In the material below, find every line with "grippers" and pull it out.
-------- Provided data --------
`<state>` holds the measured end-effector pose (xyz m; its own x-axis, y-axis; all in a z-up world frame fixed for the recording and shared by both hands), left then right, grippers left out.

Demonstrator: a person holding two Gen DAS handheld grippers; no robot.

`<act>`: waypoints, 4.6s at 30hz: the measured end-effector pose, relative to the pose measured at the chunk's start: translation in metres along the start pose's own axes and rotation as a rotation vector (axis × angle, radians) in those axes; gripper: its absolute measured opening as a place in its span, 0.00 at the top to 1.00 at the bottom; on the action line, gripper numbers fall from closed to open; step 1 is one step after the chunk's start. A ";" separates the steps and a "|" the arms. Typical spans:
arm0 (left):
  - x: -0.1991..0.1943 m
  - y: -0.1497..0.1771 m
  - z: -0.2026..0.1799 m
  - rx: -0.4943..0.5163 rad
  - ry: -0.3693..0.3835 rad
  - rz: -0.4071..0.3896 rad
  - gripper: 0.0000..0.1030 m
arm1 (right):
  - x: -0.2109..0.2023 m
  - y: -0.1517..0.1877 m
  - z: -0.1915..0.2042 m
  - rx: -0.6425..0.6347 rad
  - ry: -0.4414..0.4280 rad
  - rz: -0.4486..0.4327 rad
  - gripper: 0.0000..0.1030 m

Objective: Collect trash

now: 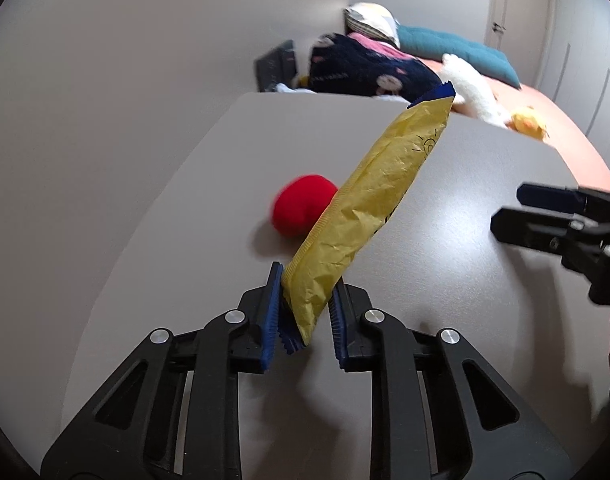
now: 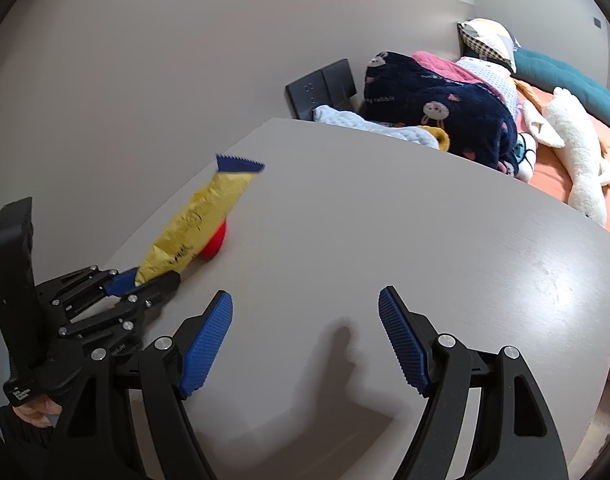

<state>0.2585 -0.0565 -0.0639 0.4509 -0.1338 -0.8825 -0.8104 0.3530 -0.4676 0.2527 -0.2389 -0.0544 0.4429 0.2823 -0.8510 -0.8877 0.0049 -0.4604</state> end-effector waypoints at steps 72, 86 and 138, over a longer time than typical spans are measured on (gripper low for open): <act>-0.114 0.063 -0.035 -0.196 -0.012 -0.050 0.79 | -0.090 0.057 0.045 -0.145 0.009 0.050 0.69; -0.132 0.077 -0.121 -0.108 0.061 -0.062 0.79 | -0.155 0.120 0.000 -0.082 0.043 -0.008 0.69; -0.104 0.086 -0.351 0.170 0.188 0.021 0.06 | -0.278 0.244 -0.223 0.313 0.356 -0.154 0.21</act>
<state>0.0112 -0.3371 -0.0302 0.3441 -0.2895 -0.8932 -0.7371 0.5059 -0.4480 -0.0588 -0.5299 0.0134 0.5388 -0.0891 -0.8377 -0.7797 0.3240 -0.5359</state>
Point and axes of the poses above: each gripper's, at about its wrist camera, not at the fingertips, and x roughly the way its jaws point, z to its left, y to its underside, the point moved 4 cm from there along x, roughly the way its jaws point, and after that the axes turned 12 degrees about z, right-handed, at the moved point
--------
Written reply:
`<state>` holds the measured end-effector pose (xyz m; its own x-axis, y-axis; all in a z-up world frame fixed for the recording and shared by both hands), left then right, grippers left out.
Demonstrator: a person holding two Gen DAS handheld grippers; no robot.

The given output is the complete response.